— Что это с ним? — спросил Кулемин, не очень, впрочем, удивляясь. Он уже навидался всяких пленных. — Нервы, — просто сказал Пименов.
Кулемин тут же начал допрос, и через несколько минут убедился, что от «языка» толку не будет. Еще вчера этот ефрейтор мог бы многое рассказать. Но его забыли — и ушли куда-то. Он понятия не имел — куда. Опять начал плакать.
Кулемин отправил немца в тыл и сидел мрачный.
— Плохо наше дело, — сказал он, наконец.
— Опять надо идти?
Похоже, Пименов обрадовался этому. Так у него сразу ожило лицо.
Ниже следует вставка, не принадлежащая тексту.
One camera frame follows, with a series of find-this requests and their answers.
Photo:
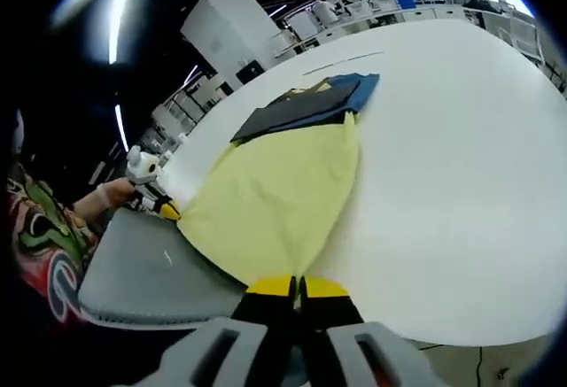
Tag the black panel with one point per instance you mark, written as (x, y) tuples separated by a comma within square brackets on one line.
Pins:
[(250, 71)]

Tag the wide bright ceiling light strip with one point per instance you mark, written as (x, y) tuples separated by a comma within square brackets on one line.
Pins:
[(120, 10)]

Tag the grey mesh chair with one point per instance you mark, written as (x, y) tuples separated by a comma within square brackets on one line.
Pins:
[(155, 272)]

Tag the blue cloth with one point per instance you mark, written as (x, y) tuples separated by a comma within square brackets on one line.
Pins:
[(365, 90)]

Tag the white cabinet row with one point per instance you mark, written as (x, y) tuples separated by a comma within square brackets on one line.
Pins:
[(421, 13)]

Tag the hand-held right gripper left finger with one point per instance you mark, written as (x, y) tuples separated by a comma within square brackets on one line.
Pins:
[(212, 356)]

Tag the wide white pillar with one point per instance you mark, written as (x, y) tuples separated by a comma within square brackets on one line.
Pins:
[(226, 28)]

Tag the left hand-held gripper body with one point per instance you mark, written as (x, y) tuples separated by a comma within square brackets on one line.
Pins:
[(148, 170)]

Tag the yellow-green garment with grey sleeves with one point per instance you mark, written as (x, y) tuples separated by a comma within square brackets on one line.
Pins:
[(274, 183)]

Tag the person's colourful printed shirt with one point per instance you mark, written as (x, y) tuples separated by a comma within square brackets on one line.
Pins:
[(44, 227)]

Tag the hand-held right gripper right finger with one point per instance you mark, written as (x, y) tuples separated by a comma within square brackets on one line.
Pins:
[(390, 360)]

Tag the person's left hand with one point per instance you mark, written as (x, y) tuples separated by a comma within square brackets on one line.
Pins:
[(120, 193)]

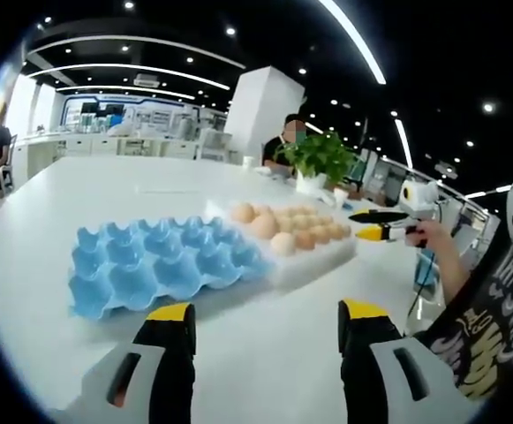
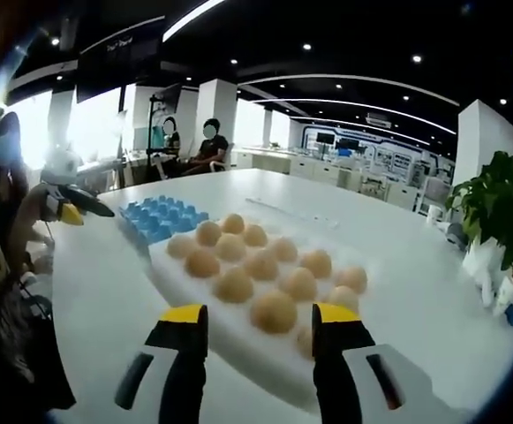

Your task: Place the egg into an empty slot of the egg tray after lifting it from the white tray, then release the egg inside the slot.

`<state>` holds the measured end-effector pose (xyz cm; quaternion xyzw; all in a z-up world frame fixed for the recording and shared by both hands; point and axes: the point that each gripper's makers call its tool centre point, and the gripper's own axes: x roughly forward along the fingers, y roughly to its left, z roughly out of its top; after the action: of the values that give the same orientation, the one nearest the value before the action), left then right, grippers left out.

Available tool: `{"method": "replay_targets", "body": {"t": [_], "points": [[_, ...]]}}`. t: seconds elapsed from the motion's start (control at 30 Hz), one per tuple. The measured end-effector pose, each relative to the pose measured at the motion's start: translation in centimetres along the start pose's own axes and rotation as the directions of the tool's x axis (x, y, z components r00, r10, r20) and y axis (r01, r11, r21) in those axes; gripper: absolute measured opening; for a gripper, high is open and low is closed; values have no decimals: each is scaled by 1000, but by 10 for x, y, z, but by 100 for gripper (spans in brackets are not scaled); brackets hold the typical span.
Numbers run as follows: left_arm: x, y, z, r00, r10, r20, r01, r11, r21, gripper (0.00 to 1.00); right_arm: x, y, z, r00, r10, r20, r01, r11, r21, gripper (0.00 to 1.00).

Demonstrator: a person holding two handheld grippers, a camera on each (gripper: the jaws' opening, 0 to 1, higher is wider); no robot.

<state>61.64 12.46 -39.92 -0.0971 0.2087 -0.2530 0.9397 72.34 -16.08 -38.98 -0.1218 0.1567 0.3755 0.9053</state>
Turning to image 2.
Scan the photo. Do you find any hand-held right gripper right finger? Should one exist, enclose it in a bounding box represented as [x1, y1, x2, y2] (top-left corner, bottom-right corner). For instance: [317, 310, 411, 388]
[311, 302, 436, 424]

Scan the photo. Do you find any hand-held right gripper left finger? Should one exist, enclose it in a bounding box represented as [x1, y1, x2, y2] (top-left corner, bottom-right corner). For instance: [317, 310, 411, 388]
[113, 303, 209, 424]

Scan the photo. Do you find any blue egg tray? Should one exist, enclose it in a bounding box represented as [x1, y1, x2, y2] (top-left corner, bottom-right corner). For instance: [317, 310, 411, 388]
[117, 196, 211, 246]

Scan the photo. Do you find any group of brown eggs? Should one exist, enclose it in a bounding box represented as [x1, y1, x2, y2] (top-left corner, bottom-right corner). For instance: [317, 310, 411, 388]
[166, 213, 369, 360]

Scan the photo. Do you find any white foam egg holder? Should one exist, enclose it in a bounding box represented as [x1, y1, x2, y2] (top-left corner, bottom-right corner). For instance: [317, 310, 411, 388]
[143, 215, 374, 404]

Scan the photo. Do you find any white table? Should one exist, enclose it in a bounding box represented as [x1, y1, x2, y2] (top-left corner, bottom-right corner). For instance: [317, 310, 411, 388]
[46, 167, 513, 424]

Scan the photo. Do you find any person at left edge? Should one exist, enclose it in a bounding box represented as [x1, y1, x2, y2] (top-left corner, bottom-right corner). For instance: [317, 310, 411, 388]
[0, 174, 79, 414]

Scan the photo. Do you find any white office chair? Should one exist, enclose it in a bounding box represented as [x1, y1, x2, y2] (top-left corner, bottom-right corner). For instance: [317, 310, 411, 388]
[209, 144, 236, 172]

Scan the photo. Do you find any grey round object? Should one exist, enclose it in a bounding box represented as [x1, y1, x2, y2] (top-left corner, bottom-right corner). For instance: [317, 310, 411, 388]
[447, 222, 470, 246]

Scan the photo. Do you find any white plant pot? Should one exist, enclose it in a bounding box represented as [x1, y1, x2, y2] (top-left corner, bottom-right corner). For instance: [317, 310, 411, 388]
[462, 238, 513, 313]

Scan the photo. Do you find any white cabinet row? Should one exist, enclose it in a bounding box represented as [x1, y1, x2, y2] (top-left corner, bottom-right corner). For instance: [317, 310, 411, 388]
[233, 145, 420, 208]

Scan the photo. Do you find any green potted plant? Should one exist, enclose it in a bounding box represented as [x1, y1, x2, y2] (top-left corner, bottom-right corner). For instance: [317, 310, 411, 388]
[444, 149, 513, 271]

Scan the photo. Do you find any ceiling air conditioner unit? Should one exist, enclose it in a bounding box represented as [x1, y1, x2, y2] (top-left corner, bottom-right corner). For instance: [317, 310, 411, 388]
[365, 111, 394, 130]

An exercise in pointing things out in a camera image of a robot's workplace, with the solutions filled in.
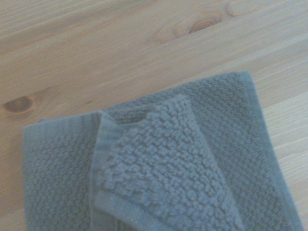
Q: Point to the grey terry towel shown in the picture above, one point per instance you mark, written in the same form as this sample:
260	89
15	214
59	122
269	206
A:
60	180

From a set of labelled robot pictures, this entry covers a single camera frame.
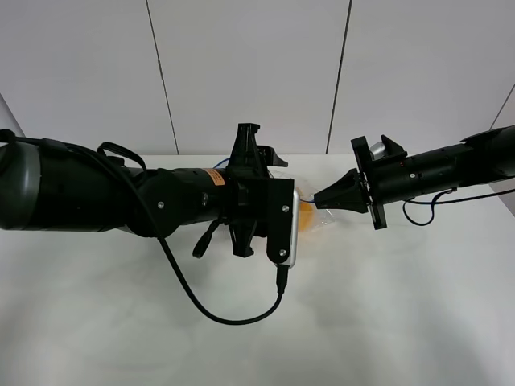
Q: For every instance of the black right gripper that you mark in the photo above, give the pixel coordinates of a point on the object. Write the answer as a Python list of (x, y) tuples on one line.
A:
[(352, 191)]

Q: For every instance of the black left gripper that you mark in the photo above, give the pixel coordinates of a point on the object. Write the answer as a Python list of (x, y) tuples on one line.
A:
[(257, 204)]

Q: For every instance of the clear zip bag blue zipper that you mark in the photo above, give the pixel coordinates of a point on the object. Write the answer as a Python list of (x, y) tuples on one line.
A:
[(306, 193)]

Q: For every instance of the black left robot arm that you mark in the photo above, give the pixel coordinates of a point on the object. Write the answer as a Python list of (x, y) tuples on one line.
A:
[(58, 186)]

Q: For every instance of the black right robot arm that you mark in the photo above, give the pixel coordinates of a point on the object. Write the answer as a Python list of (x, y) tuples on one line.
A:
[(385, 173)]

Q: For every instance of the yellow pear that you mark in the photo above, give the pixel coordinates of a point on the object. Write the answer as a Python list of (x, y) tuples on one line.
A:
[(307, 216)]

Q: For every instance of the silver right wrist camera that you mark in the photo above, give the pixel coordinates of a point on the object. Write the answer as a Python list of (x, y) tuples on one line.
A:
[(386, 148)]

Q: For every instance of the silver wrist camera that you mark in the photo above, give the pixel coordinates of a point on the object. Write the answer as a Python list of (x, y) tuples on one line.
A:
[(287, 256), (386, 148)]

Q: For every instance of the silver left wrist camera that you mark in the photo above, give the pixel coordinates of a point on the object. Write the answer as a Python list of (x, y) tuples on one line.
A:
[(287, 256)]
Он даже встал.
— Но ты же не отдохнул ничуть. И не позавтракал еще.
— Это нам пять минут, товарищ, капитан. Пока вы приказ составите…
— Спасибо, Паша. Лучших лошадей бери. Ведь не могут же они далеко уйти! Некуда! — взорвался вдруг Кулемин и ткнул пальцем в карту. — Рига же — вот она совсем уж близко!..
Кулемин опять повеселел, стал энергичен и уже без неприятной тяжести в душе думал об очередной возможной встрече с Касаевым. Дело делалось, причем делалось быстро; если лейтенант споро обернется, глядишь и вовсе удастся обойтись без неприятных разговоров.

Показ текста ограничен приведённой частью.